Word for word, restate every entry that follows.

[Dataset content]
------------------------------------------------------------
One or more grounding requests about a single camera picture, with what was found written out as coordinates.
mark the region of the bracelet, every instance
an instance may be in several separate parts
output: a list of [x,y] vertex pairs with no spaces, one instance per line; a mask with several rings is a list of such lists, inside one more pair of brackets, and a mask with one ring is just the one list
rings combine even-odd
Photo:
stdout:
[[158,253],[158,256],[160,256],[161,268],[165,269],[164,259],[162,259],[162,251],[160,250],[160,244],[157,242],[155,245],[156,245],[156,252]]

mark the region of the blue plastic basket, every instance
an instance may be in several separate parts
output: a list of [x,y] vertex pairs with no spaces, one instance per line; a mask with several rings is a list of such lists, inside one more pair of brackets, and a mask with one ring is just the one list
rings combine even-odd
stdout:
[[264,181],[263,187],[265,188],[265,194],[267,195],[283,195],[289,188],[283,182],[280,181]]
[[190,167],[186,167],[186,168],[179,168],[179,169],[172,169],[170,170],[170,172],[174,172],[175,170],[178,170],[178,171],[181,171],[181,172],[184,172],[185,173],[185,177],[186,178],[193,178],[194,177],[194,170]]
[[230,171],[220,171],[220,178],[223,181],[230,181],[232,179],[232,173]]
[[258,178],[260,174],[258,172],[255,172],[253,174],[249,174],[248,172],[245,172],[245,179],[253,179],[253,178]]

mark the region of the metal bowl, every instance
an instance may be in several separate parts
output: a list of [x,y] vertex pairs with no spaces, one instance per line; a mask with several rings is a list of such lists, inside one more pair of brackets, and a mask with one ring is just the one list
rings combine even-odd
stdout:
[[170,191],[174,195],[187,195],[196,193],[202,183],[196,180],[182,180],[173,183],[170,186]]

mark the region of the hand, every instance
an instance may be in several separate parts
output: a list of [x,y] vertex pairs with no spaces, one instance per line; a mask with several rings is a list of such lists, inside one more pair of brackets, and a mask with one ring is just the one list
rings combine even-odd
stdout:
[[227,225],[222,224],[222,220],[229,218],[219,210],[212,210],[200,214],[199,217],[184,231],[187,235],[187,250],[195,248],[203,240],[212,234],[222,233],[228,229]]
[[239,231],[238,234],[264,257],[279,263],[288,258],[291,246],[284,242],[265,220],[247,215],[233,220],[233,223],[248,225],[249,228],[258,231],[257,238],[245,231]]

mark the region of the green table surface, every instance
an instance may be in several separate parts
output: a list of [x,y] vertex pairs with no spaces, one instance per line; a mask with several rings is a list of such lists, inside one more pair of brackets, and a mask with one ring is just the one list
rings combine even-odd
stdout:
------------------------------------------------------------
[Your response]
One or more grounding requests about a single camera picture, with what was found written out as coordinates.
mark the region of the bracelet, every instance
an instance may be in several separate parts
output: a list of [x,y] vertex pairs with no spaces, one instance per line; a mask with several rings is a list of such lists, inside one more pair of brackets, and a mask with one ring is just the one list
rings combine even-odd
Photo:
stdout:
[[158,253],[158,256],[160,256],[161,268],[165,269],[164,259],[162,259],[162,251],[160,250],[160,244],[157,242],[155,245],[156,245],[156,252]]

mark the region of the blue plastic basket, every instance
an instance may be in several separate parts
output: a list of [x,y] vertex pairs with no spaces, one instance per line; a mask with several rings is a list of such lists, inside one more pair of brackets, and a mask with one ring is just the one list
rings combine even-odd
stdout:
[[264,181],[263,187],[265,188],[265,194],[267,195],[283,195],[289,188],[283,182],[280,181]]
[[190,167],[186,167],[186,168],[179,168],[179,169],[172,169],[170,170],[170,172],[174,172],[175,170],[178,170],[178,171],[181,171],[181,172],[184,172],[185,173],[185,177],[186,178],[193,178],[194,177],[194,170]]
[[230,171],[220,171],[220,178],[223,181],[230,181],[232,179],[232,173]]
[[258,178],[260,174],[258,172],[255,172],[253,174],[249,174],[248,172],[245,172],[245,179],[253,179],[253,178]]

mark the region of the metal bowl, every instance
an instance may be in several separate parts
output: a list of [x,y] vertex pairs with no spaces, one instance per line; a mask with several rings is a list of such lists, inside one more pair of brackets, and a mask with one ring is just the one list
rings combine even-odd
stdout:
[[170,191],[174,195],[187,195],[196,193],[202,183],[196,180],[182,180],[173,183],[170,186]]

mark the region of the hand, every instance
an instance may be in several separate parts
output: a list of [x,y] vertex pairs with no spaces, one instance per line; a mask with several rings is a list of such lists, inside one more pair of brackets, and a mask with one ring is just the one list
rings combine even-odd
stdout:
[[227,225],[222,224],[222,220],[229,218],[219,210],[212,210],[200,214],[199,217],[184,231],[187,235],[187,250],[195,248],[203,240],[212,234],[222,233],[228,229]]
[[239,231],[238,234],[264,257],[279,263],[288,258],[291,246],[284,242],[265,220],[247,215],[233,220],[233,223],[248,225],[249,228],[258,231],[257,238],[245,231]]

mark the region of the green table surface, every instance
an instance may be in several separate parts
output: a list of [x,y] vertex pairs with no spaces, one instance per line; a mask with several rings is a list of such lists, inside one more pair of brackets, and a mask with one ring is just the one list
rings combine even-odd
stdout:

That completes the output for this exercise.